I laugh slightly at this last addition but Cleaver gives no response at all.  Of course, one might reason that he can’t read.  I thought it was funny, though. 

“Let’s put a pin in this,” I say to him, after writing the list on a napkin to keep with me.   I didn’t want to be obligated to come back here.

We snake around a few more buildings and enter the science library and start climbing the stairs.  Cleaver is gaining on me from the very beginning.  I’d decided that elevators probably weren’t the safest idea until I knew what the electrical situation was.  When I reach the top of the highest building in town, Cleaver is patiently waiting for me, panting by the door.

When I open it he begins sniffing every corner, looking for signs of life other than our own.  I turn to all four directional corners, gazing over the town, watching for movement.  Of course, everything is the same as three days ago, and the only movement I see is the haphazard roaming of other dogs in the distance.  After the first few minutes, Cleaver curls up in a corner, panting from the climb, and just blinks at me. 

I rest a foot on one of the edges.  “Well, my little friend,” I laugh, “what are we going to do next?”

Cleaver bobs his head, his gasps controlling the motion of his eyes and neck.

“We have some problems.  If it’s like this everywhere, we are eventually going to run out of electricity.  And I’m not carrying a generator on my back across town.  We are running out of fresh food.  Also, if anyone was to roll into town they wouldn’t see us in our little concealed hovel of a home.”

Cleaver blinks, unmoving.

“In addition to this, we are hampered by not having a vehicle.  A vehicle might solve a lot of these problems.”

Even if he remains still, I like to imagine he agrees.

“Although, I have no idea how I’m going to get one of those cars out of that valley, without killing myself that is.”

Cleaver begins lightly gnawing one of his front paws.

“And who names a dog ‘Cleaver’?  Seriously.  Was Lucy carving something up with a meat cleaver and thought to herself, ‘You know what a great word is?  Cleaver.  That’s your name now, Great Dane puppy I just bought.’?  I mean what was the thought process there?”

He has no answers.

“It’s not even intimidating now that I know you.  I mean you aren’t a ‘Cleaver’.  You are a ‘Buster’ at best.”

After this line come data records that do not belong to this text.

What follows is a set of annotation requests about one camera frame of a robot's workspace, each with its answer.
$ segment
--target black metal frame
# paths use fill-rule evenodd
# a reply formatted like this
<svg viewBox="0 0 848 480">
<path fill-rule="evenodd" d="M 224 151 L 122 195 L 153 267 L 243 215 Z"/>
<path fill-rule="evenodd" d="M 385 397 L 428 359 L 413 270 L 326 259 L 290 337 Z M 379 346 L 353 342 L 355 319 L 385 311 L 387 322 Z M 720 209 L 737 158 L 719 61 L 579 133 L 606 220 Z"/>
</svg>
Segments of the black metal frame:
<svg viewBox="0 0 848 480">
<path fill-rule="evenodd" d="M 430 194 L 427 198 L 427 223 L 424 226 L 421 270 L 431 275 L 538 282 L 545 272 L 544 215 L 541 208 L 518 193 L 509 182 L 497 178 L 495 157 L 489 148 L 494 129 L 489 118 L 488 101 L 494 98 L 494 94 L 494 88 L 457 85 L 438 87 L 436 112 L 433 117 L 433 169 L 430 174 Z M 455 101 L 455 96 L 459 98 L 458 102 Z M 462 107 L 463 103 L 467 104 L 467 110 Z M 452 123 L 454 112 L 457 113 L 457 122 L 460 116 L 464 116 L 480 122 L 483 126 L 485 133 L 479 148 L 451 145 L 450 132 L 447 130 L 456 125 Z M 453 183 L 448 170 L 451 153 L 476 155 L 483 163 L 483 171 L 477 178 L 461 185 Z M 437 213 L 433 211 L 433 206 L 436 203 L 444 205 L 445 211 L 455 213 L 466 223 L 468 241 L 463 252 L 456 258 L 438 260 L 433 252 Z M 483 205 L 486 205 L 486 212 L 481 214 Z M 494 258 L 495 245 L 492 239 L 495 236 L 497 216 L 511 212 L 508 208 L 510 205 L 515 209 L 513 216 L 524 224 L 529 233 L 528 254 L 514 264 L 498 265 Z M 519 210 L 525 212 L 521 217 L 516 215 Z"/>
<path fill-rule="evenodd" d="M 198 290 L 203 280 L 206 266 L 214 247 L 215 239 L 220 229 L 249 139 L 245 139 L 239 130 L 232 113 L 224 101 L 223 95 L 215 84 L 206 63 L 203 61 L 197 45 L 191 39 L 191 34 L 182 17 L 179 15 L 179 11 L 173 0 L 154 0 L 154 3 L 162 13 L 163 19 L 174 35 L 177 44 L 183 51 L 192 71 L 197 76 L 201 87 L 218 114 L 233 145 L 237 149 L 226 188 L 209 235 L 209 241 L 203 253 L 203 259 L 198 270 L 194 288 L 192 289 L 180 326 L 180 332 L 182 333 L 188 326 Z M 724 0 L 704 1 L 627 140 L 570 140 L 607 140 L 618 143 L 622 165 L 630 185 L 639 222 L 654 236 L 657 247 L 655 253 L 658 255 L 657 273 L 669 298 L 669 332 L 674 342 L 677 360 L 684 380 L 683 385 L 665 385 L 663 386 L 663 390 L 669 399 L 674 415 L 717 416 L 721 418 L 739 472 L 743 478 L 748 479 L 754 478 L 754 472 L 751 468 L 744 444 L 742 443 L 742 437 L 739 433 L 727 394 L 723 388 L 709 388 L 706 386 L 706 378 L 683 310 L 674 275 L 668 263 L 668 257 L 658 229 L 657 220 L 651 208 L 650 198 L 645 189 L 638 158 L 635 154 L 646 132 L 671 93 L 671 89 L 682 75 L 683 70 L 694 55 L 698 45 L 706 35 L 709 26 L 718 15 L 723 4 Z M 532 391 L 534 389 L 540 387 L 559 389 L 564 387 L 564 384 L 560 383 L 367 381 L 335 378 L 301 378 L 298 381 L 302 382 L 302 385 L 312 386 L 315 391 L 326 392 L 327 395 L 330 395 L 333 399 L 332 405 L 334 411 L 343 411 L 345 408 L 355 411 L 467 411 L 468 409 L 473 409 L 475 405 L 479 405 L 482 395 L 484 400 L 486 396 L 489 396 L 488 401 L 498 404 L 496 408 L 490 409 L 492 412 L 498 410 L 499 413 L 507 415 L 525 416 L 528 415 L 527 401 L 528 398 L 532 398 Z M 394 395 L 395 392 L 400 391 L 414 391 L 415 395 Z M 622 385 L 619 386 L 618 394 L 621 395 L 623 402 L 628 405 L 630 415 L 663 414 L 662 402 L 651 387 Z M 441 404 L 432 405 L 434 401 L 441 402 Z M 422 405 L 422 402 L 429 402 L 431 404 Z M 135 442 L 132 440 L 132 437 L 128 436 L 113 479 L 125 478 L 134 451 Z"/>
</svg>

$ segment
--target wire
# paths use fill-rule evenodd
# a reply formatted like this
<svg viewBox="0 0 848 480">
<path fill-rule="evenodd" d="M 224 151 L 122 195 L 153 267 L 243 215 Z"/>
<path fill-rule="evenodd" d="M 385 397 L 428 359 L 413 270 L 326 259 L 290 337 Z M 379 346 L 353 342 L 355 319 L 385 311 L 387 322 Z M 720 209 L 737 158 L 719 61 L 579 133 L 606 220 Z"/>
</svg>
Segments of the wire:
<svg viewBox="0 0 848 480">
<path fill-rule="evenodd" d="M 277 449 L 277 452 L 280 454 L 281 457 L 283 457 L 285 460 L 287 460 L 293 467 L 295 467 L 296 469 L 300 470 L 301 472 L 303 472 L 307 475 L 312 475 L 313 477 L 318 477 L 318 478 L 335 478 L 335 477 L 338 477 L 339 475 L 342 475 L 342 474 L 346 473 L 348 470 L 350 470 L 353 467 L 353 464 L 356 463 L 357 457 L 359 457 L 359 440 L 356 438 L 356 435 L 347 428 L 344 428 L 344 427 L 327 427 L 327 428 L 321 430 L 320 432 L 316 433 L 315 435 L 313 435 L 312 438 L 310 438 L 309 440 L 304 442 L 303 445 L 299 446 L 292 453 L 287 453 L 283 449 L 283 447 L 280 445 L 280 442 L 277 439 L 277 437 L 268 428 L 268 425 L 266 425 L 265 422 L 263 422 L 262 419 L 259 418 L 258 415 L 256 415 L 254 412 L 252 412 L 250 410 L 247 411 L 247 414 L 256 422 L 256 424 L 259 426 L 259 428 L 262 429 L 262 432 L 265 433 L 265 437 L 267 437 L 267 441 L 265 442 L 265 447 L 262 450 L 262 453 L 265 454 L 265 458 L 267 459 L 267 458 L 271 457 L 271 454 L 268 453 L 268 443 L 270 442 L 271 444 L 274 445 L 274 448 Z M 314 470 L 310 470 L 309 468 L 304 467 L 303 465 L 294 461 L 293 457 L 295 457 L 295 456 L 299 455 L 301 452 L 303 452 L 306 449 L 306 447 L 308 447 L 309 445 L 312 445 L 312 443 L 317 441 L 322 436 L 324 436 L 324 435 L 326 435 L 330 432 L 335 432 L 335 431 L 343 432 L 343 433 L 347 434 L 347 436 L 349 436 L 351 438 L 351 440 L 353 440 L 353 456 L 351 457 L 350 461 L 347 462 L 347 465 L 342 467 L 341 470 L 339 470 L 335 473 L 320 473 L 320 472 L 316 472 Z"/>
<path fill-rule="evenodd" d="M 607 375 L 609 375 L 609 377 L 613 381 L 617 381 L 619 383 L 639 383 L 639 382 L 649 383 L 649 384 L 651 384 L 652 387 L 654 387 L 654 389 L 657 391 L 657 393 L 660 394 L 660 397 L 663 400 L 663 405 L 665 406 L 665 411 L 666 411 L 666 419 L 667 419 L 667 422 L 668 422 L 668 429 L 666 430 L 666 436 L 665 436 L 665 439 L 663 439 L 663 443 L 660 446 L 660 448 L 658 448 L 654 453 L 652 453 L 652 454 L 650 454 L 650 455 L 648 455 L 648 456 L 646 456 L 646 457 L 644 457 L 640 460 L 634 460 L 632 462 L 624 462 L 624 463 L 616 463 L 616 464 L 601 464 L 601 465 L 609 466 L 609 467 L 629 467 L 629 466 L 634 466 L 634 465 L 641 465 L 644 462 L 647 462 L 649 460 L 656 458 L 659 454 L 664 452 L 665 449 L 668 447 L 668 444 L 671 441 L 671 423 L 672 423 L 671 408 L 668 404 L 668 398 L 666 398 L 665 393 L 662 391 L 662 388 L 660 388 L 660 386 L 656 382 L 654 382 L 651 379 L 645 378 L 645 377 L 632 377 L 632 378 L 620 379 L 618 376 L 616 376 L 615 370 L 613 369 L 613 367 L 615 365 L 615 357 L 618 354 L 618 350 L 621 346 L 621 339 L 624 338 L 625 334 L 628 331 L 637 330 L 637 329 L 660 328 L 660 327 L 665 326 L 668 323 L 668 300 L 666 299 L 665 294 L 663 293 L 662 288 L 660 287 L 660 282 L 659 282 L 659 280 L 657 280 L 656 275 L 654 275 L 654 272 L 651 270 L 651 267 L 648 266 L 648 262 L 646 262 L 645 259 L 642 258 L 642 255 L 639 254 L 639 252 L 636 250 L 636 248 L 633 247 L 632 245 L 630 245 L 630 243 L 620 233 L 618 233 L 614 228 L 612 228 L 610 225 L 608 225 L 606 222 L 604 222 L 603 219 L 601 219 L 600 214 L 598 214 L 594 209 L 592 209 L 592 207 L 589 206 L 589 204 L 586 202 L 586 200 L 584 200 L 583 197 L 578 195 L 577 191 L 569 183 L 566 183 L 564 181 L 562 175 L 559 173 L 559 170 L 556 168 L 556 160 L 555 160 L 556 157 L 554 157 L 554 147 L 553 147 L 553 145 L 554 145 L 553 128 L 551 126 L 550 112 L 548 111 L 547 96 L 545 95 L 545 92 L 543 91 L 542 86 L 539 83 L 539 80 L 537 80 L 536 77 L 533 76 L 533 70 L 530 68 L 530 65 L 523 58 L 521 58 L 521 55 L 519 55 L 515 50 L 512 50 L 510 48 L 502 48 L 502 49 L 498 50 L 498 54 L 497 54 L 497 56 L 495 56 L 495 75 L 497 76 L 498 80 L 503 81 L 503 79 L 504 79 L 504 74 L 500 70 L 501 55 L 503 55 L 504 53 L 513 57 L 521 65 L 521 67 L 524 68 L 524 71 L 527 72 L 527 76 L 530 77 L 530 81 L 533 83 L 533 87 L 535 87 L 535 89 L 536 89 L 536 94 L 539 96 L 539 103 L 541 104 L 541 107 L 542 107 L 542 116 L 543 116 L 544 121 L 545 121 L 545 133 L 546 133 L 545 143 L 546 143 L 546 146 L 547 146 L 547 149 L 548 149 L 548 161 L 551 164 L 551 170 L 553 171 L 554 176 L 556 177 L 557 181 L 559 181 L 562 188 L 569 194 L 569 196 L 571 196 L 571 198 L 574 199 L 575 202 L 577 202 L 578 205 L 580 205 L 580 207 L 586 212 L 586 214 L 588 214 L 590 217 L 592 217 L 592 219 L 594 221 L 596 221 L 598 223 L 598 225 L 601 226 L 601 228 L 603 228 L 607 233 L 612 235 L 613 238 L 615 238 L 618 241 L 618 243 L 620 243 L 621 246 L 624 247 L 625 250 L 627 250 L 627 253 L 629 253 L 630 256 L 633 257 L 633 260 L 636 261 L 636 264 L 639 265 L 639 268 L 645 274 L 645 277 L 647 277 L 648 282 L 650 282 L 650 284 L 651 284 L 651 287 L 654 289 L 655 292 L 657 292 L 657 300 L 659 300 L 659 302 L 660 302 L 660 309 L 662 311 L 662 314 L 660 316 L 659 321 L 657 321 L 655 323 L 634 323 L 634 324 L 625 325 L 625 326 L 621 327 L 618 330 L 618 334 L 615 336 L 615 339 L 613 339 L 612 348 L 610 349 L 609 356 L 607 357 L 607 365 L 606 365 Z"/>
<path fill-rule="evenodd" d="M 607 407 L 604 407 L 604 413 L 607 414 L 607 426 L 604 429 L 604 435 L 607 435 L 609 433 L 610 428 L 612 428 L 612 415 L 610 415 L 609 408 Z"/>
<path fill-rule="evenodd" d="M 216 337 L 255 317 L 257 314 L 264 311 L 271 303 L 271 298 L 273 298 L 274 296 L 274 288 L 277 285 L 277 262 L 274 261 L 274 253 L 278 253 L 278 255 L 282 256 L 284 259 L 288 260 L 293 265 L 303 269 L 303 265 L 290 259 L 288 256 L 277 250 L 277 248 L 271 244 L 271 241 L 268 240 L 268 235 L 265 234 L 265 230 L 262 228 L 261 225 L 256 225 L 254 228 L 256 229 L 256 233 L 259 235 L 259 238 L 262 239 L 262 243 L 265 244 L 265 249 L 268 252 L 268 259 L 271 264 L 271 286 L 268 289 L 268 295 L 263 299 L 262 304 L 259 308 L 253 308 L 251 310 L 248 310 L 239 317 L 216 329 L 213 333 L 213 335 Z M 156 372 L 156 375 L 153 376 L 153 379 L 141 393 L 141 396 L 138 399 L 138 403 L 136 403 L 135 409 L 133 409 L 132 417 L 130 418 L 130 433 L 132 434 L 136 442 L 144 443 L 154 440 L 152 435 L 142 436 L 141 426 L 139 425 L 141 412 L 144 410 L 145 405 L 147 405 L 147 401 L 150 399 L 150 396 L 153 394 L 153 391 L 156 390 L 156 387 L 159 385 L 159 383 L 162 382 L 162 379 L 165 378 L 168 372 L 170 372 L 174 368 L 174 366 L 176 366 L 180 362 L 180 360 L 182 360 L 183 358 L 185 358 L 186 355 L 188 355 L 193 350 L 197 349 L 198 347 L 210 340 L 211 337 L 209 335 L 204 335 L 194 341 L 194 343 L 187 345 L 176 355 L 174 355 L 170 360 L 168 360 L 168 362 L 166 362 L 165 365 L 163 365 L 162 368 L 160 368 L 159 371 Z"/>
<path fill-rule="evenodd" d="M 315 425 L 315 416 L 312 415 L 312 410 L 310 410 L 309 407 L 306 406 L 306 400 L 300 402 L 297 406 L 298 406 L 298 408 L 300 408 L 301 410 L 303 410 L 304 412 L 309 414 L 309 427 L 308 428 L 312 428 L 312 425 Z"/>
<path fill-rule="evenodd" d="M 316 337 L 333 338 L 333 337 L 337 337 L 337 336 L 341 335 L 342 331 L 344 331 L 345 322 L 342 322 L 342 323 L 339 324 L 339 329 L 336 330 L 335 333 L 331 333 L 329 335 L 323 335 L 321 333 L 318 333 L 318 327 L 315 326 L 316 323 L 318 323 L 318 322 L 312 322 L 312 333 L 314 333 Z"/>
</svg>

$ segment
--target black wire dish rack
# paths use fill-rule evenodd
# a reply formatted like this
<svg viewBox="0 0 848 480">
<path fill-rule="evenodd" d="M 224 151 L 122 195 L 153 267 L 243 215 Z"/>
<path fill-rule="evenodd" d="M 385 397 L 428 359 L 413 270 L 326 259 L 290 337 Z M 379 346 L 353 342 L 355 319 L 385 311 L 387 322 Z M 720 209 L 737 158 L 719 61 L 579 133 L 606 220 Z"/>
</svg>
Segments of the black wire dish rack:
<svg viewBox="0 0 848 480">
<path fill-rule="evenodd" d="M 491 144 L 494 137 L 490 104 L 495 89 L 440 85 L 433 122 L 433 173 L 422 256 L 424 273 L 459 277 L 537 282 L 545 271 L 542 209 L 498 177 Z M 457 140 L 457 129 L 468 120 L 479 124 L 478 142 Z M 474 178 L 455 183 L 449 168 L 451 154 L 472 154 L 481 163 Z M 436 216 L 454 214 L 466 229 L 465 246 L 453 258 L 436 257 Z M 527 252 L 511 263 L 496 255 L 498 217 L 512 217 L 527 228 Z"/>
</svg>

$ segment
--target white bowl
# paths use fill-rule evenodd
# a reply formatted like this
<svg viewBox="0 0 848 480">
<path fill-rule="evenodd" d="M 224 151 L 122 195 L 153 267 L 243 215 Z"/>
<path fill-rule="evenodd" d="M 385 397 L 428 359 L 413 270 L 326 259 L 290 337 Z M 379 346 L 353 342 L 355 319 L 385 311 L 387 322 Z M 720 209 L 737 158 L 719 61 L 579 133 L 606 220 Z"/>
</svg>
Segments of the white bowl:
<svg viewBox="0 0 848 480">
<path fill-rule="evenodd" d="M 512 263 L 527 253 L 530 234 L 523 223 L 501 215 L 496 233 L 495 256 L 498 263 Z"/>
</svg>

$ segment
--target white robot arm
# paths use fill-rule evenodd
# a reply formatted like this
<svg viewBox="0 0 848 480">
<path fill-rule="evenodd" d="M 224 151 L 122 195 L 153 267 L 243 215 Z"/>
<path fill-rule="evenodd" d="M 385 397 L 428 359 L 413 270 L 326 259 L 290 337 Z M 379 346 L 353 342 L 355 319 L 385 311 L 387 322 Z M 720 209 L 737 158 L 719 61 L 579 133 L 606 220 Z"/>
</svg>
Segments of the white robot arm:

I take a chilled water bottle out of my backpack and sitting, begin scanning the horizon with binoculars. 

“And we could stay here, take the nicest house in town, –which I fully intend to do either way- work on our tans and just relax all summer.  But I know that at some point as winter approaches I’m going to need to make sure that we are the only- that I am the only person ‘here’.  Whatever that means.  We need to make sure that the neighboring towns are like this too.  If they aren’t, that changes everything.  But if they are, I mean, I don’t see any reason to traipse through the country for years reaffirming the fact I already know.  That for some reason I am all alone.”

Cleaver comes over and nuzzles my neck.

“Yeah,” I chuckle, “we could just take a house in Malibu though!  Move into Angelina’s mansion or something?  I could dig that.”

Cleaver sits next to me peacefully.

“Maybe we should set a date.  To make sure I actually gather the courage to leave.”